Auf der anderen Seite des Spektrums spielen neo-liberalistische Ansätze im Kontext der Globalisierung eine wichtige Rolle, um die Zusammenhänge zwischen Migration und der Wirtschaftspolitik von Industrieländern, Unternehmen oder internationalen Organisationen (z.B. WTO, IMF) zu erklären. Der Neoliberalismus umspannt dabei verschiedene Politiken, Programme und Diskurse, die sich tendenziell deregulierend auf Arbeitsmärkte auswirken und staatliche Wohlfahrtsprogramme zugunsten einer wettbewerbsorientierten Logik beschränken. In reicheren Ländern werden häufig gezielt hochqualifizierte Immigrant*innen angeworben, um sich auf dem globalen Markt zu behaupten, wobei sich insbesondere die internationale Studierendenmobilität hervorheben lässt.

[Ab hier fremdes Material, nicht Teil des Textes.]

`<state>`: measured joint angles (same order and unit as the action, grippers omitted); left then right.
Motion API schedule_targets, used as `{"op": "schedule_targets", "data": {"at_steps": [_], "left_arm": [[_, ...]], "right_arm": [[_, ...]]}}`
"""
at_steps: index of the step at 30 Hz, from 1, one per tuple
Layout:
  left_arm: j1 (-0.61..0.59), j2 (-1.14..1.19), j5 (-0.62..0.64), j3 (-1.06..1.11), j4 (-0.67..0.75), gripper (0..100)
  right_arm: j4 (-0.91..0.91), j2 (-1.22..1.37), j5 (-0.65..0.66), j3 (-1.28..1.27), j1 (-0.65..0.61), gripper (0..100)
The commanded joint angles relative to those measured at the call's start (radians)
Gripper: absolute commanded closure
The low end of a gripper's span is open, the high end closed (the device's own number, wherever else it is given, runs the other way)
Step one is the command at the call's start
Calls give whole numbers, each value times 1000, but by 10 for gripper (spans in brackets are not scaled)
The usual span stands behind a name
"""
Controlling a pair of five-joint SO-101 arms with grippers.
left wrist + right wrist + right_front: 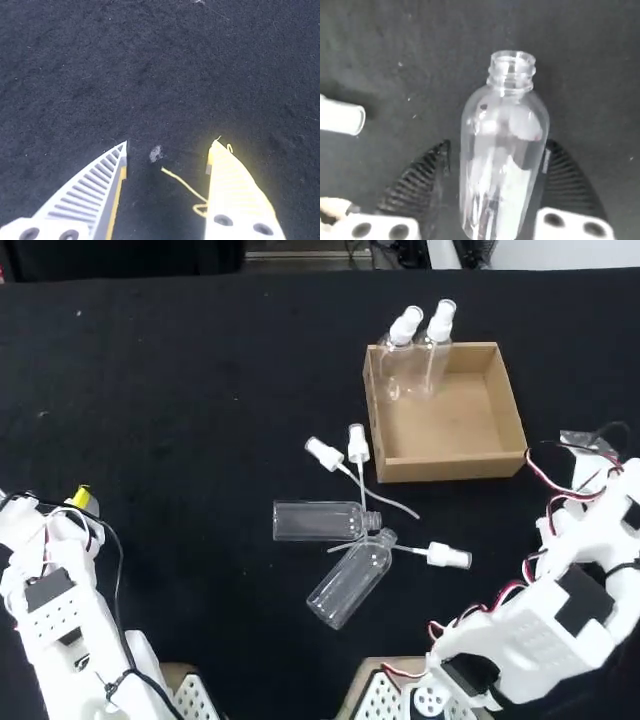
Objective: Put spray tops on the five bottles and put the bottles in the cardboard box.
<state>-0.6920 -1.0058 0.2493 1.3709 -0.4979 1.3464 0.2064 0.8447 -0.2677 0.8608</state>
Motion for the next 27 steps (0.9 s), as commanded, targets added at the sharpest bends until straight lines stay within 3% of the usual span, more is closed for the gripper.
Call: {"op": "schedule_targets", "data": {"at_steps": [1,6,14,20,27], "left_arm": [[-1,-23,2,-18,18,751],[-1,-23,2,-19,18,751],[-1,-23,2,-21,17,751],[-1,-23,2,-19,18,751],[-1,-23,0,-19,18,751]], "right_arm": [[15,-73,61,51,77,750],[-46,-99,186,-61,135,750],[-253,-107,187,-203,127,760],[-255,-188,141,-166,124,986],[-252,-282,83,-203,68,864]]}}
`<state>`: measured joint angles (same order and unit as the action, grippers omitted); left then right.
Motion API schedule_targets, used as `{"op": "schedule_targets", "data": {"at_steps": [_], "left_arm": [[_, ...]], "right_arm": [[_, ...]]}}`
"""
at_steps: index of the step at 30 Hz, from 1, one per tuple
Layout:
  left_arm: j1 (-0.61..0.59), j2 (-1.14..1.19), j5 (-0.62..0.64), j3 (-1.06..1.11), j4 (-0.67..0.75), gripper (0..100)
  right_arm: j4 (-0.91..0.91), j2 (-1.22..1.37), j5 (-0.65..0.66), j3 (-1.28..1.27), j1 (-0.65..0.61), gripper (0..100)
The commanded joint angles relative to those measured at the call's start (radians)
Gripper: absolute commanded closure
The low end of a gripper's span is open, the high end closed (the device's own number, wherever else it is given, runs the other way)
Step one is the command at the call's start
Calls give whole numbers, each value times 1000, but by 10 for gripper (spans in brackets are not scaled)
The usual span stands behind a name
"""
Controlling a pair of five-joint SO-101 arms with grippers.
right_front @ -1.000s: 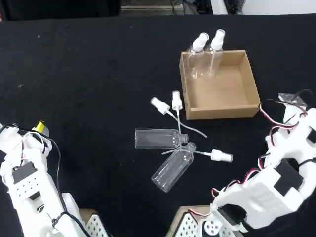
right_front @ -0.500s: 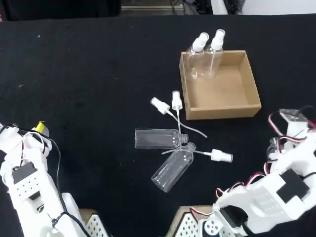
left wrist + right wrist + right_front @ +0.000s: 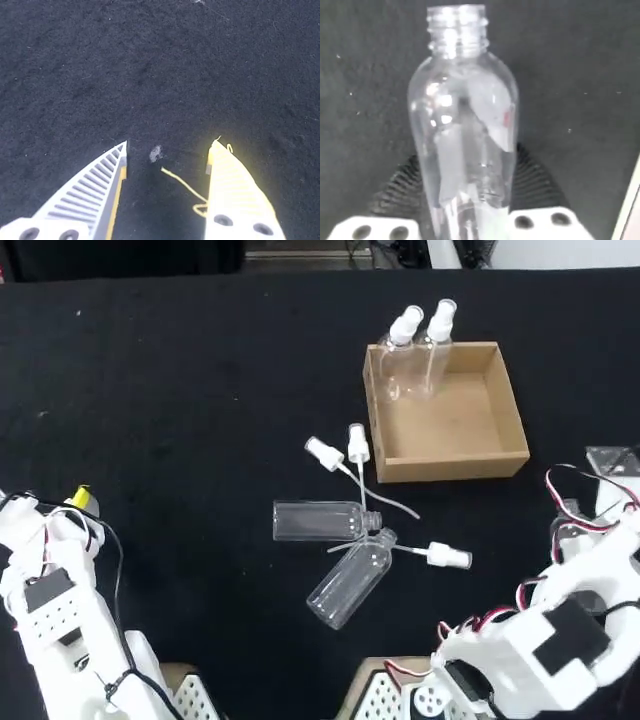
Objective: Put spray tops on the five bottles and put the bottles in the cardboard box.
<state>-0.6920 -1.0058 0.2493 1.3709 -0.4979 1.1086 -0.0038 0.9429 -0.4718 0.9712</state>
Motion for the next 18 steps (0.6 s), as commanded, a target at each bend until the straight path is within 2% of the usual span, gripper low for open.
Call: {"op": "schedule_targets", "data": {"at_steps": [1,6,11,18], "left_arm": [[-1,-23,0,-19,17,751],[-1,-23,-2,-18,14,751],[-1,-23,-2,-19,14,751],[-1,-23,-2,-19,12,751]], "right_arm": [[-14,-70,-17,-10,-49,832],[-15,-68,-12,-61,-58,719],[-18,-76,-12,-56,-60,717],[-34,-67,-18,-28,-146,717]]}}
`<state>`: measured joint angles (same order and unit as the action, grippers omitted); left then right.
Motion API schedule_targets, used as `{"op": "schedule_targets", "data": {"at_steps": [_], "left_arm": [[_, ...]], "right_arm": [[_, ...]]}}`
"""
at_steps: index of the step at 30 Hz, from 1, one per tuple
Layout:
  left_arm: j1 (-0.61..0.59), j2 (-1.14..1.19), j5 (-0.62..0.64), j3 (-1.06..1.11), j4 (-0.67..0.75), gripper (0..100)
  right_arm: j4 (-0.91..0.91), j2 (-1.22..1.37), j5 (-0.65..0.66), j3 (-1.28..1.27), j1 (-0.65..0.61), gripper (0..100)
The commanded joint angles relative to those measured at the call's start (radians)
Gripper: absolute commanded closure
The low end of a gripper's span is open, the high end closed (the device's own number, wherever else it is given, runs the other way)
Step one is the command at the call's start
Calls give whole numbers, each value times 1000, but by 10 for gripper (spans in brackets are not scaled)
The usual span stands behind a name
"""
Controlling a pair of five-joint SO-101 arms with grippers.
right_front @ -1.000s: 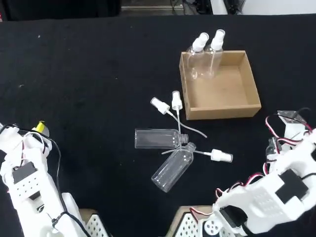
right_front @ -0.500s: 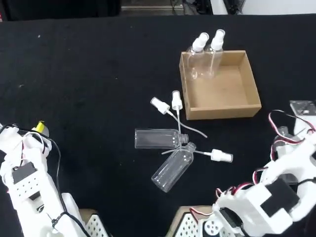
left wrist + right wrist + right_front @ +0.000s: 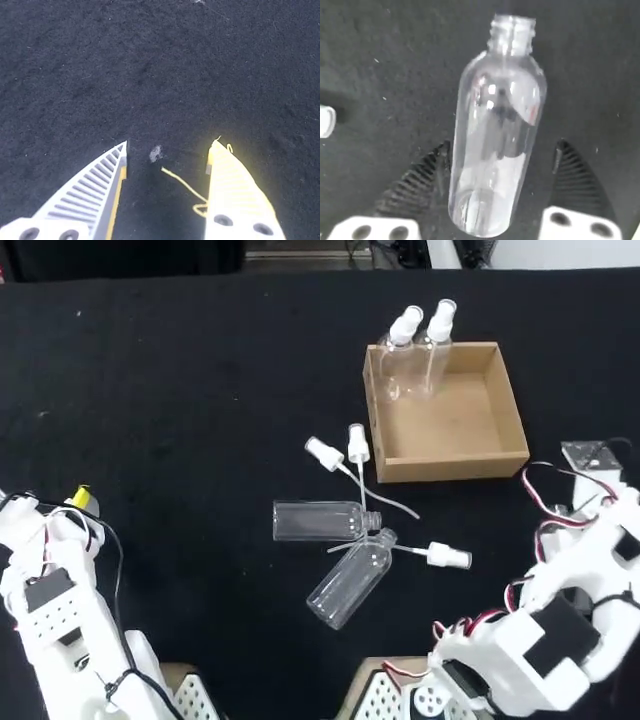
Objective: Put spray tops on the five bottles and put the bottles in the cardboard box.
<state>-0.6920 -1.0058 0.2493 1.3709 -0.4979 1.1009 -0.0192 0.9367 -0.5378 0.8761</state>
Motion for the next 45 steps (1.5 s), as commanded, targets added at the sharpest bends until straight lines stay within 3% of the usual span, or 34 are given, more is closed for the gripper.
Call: {"op": "schedule_targets", "data": {"at_steps": [1,7,14,23,25,29,35,39,45], "left_arm": [[-1,-23,-2,-19,12,751],[-2,-23,-2,-21,12,751],[-2,-23,-2,-21,12,751],[-2,-23,-2,-21,12,751],[-2,-23,-2,-21,12,751],[-2,-23,-2,-21,12,751],[4,-23,-2,-21,12,751],[91,-23,-12,-21,12,749],[311,-12,-242,-51,9,751]], "right_arm": [[-29,-51,-12,41,-63,718],[-29,-51,-28,33,-78,719],[-31,-24,-295,27,-84,719],[-115,108,-362,64,-98,726],[-115,111,-361,64,-98,783],[-120,81,-361,67,-97,995],[15,-97,-290,62,-100,989],[124,-275,-290,58,-118,988],[130,-509,-299,-111,-193,988]]}}
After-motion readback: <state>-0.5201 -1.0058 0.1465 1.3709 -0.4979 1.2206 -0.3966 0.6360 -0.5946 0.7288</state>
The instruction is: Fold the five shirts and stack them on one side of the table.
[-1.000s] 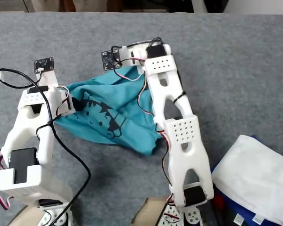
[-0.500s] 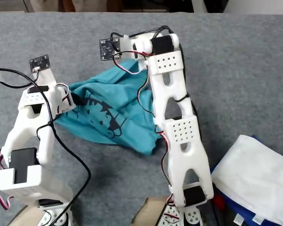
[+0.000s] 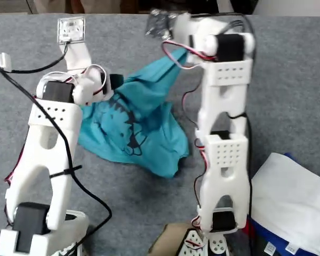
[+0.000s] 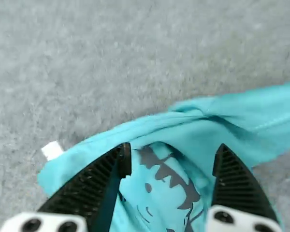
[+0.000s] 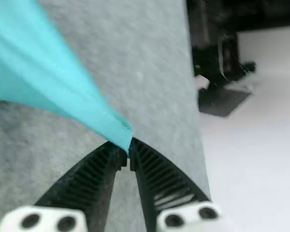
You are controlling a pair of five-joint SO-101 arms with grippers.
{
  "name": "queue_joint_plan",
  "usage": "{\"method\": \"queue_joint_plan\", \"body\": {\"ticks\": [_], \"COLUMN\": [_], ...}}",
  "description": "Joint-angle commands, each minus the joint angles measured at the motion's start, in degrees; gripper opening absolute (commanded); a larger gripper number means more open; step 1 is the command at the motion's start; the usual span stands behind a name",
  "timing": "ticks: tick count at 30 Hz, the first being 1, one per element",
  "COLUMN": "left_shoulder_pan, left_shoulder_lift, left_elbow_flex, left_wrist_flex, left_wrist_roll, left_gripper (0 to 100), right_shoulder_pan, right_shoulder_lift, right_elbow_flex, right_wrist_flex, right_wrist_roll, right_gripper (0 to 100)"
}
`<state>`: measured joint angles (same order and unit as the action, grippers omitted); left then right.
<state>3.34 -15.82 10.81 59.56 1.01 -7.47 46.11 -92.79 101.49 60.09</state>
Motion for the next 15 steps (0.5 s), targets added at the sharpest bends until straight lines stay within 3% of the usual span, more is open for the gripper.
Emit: {"method": "queue_joint_plan", "body": {"ticks": [1,6,10,15], "left_shoulder_pan": [-1.3,-9.2,-16.5,-19.4], "left_shoulder_lift": [-3.4,-6.8,-7.3,-2.4], "left_elbow_flex": [-3.8,-5.2,-3.9,6.6], "left_wrist_flex": [0.4,5.5,8.6,1.1], "left_wrist_roll": [0.3,-0.2,-1.9,-8.4], "left_gripper": [28,28,28,28], "right_shoulder_pan": [3.0,6.5,10.0,12.6], "right_shoulder_lift": [-7.2,-11.7,-16.6,-20.6], "right_elbow_flex": [-2.0,2.0,13.4,31.1], "right_wrist_flex": [1.0,1.0,1.0,0.9], "right_wrist_roll": [-4.0,-6.9,-7.0,-7.0], "right_gripper": [0.4,0.4,0.4,0.4]}}
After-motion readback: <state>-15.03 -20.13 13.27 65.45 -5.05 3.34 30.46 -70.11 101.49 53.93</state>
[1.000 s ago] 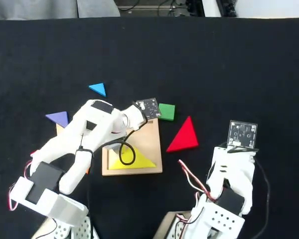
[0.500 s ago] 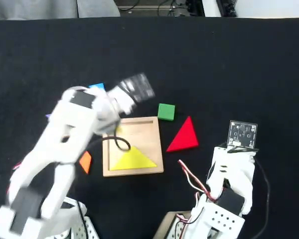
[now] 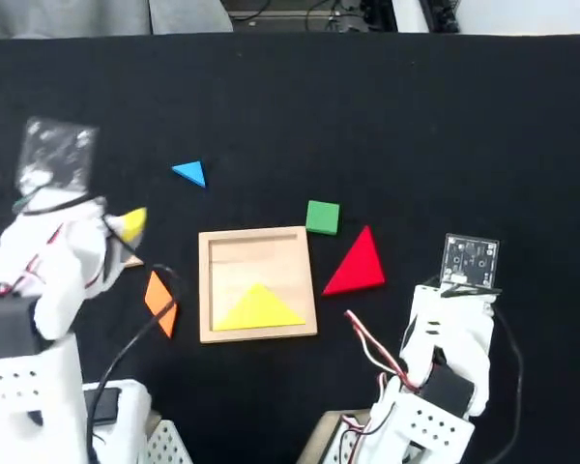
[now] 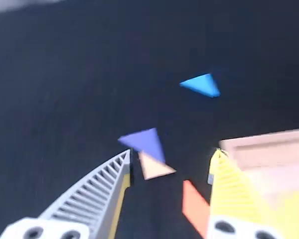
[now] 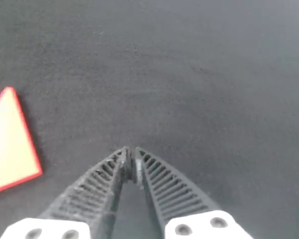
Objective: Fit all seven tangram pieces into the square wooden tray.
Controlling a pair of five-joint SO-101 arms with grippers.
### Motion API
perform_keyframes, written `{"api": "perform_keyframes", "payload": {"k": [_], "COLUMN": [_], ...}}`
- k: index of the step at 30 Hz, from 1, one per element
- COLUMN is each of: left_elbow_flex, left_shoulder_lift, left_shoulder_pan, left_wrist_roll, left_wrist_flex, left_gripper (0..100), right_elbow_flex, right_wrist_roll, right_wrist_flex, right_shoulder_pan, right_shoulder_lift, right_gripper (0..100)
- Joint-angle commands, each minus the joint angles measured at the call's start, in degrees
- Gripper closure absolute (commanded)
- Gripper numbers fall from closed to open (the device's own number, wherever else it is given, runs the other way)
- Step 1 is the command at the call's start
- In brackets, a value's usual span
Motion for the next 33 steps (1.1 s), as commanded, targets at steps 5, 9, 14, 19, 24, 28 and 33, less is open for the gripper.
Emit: {"api": "perform_keyframes", "payload": {"k": [5,9,14,19,24,28,33], "left_elbow_flex": [35.30,40.66,46.20,47.34,47.34,47.34,47.43], "left_shoulder_lift": [-8.26,-8.62,-8.70,-8.70,-8.70,-8.70,-8.62], "left_shoulder_pan": [-11.82,-11.91,-9.54,-8.66,-8.92,-9.01,-9.01], "left_wrist_roll": [3.60,3.60,3.25,3.25,3.25,3.25,3.25], "left_wrist_flex": [-19.16,-20.75,-24.18,-24.97,-24.88,-24.88,-24.88], "left_gripper": [75,75,75,75,75,75,75], "right_elbow_flex": [-1.71,-4.79,-11.38,-14.55,-32.04,-49.71,-61.58], "right_wrist_roll": [2.02,2.02,0.44,-3.52,-3.96,-11.08,-23.38], "right_wrist_flex": [2.02,3.78,8.79,7.30,10.90,21.54,25.85], "right_shoulder_pan": [-8.09,-9.76,-14.24,-16.00,-18.02,-23.91,-28.57], "right_shoulder_lift": [-4.18,-4.09,-3.91,1.89,19.82,41.63,72.04], "right_gripper": [84.4,86.1,86.0,77.7,75.2,75.2,74.8]}}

Ärmere Länder erfahren ebenso eine (zum Teil unfreiwillige) strukturelle Anpassung, die durch voranschreitende Liberalisierungen, ausländische Direktinvestitionen und Handel noch verstärkt wird. Durch Rücküberweisungen der Migrant*innen partizipieren auch die Herkunftsorte der Migrant*innen am wirtschaftlichen Fortschritt in den Einwanderungsländern. Auch durch Rückwanderung oder zirkuläre Migration können positive Entwicklungsprozess in den Ausgangsräumen angestoßen werden (sog. Migration-Development-Nexus, Van Hear und Sorensen 2003).
In der Migrationsforschung ist dabei strittig, ob die dargestellte Zunahme der Migration allein durch die Globalisierung hervorgerufen wurde. Während einige Forscher*innen auf die Möglichkeit von Langstreckenreisen und die einfachere Kommunikation mit Personen im Herkunftsland verweisen und uns im Zeitalter der Migration („Age of migration“, Castles et al. 2014) sehen, dessen gewaltiges Ausmaß an internationalen Wanderungsbewegungen ohne die Globalisierung so nicht möglich gewesen wäre (Brettel und Hollifield 2008), bestreiten andere die Neuartigkeit des Phänomens. So verweisen Hirst und Thompson (1996) zum Beispiel auf Parallelen zu Migrationsbewegungen im späten 19.Jahrhundert.